§ **Task to complete**:
Of the lines below, copy those that hold the word "yellow".

Segment Start: Excerpted data

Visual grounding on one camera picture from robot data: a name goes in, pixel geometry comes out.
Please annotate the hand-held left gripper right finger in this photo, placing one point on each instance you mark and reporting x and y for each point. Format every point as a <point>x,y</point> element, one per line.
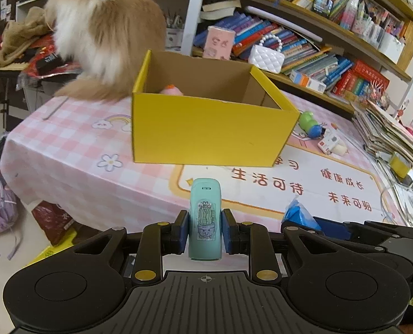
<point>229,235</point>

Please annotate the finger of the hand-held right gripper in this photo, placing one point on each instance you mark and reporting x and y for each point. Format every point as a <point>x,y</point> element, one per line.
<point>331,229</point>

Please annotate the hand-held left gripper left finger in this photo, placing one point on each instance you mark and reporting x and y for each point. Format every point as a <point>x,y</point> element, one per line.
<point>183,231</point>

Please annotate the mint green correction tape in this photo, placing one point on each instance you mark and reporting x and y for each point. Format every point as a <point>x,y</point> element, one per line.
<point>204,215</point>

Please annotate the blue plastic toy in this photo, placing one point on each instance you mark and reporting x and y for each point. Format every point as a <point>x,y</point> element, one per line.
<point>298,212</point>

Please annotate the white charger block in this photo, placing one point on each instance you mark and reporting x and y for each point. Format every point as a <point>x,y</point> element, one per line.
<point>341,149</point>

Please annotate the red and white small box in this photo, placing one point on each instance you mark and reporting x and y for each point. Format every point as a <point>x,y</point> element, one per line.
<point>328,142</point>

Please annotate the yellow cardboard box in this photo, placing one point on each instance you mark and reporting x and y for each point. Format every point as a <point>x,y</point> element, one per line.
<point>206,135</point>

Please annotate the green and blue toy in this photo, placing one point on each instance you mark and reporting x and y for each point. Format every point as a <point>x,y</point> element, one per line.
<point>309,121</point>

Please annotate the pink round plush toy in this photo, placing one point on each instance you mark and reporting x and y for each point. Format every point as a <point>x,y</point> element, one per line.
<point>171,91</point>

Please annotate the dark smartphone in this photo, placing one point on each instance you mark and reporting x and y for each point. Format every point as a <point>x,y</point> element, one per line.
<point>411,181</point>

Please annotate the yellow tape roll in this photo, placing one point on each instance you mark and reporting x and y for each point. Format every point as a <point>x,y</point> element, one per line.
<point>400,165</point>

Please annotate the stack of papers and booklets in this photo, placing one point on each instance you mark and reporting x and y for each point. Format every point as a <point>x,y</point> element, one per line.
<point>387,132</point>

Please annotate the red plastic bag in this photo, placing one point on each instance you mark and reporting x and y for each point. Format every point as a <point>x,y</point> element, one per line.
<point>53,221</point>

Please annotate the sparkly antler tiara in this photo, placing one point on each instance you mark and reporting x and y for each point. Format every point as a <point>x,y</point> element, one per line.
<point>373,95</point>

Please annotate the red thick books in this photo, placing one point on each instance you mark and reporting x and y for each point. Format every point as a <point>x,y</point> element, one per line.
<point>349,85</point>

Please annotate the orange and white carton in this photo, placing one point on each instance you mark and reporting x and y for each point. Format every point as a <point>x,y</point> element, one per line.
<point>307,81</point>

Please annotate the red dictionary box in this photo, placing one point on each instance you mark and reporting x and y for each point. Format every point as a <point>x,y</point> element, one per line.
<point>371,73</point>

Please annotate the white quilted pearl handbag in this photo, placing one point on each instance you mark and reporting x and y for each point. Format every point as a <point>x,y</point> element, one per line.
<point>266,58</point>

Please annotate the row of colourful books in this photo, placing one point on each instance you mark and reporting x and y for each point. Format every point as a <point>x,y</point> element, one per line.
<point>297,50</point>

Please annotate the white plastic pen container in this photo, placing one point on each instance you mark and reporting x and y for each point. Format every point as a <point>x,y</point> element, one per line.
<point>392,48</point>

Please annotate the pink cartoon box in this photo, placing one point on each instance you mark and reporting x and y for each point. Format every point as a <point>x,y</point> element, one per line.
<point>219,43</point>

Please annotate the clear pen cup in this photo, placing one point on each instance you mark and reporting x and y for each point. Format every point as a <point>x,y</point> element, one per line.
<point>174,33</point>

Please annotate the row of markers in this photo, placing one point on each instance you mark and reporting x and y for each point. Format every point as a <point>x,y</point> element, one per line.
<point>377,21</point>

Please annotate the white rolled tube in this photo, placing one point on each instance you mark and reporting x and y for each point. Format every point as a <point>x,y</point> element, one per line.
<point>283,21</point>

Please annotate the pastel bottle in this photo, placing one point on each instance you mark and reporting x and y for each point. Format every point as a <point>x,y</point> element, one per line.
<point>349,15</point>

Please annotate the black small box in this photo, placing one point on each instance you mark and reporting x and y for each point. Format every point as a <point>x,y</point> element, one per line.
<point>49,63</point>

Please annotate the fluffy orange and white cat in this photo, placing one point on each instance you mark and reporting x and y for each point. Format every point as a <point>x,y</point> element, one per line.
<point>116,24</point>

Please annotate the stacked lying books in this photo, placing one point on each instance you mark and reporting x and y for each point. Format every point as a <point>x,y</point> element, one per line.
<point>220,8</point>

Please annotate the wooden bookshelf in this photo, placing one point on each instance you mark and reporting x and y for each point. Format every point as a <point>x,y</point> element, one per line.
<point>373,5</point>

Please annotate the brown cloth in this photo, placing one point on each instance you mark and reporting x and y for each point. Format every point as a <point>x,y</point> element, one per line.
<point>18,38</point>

Segment End: Excerpted data

§ **Reply**:
Please annotate the yellow cardboard box in this photo, placing one point on each instance you mark and reporting x and y for each point. Format every point as a <point>x,y</point> element, one per line.
Please annotate the yellow tape roll in this photo, placing one point on each instance you mark and reporting x and y for each point. Format every point as a <point>x,y</point> element, one per line.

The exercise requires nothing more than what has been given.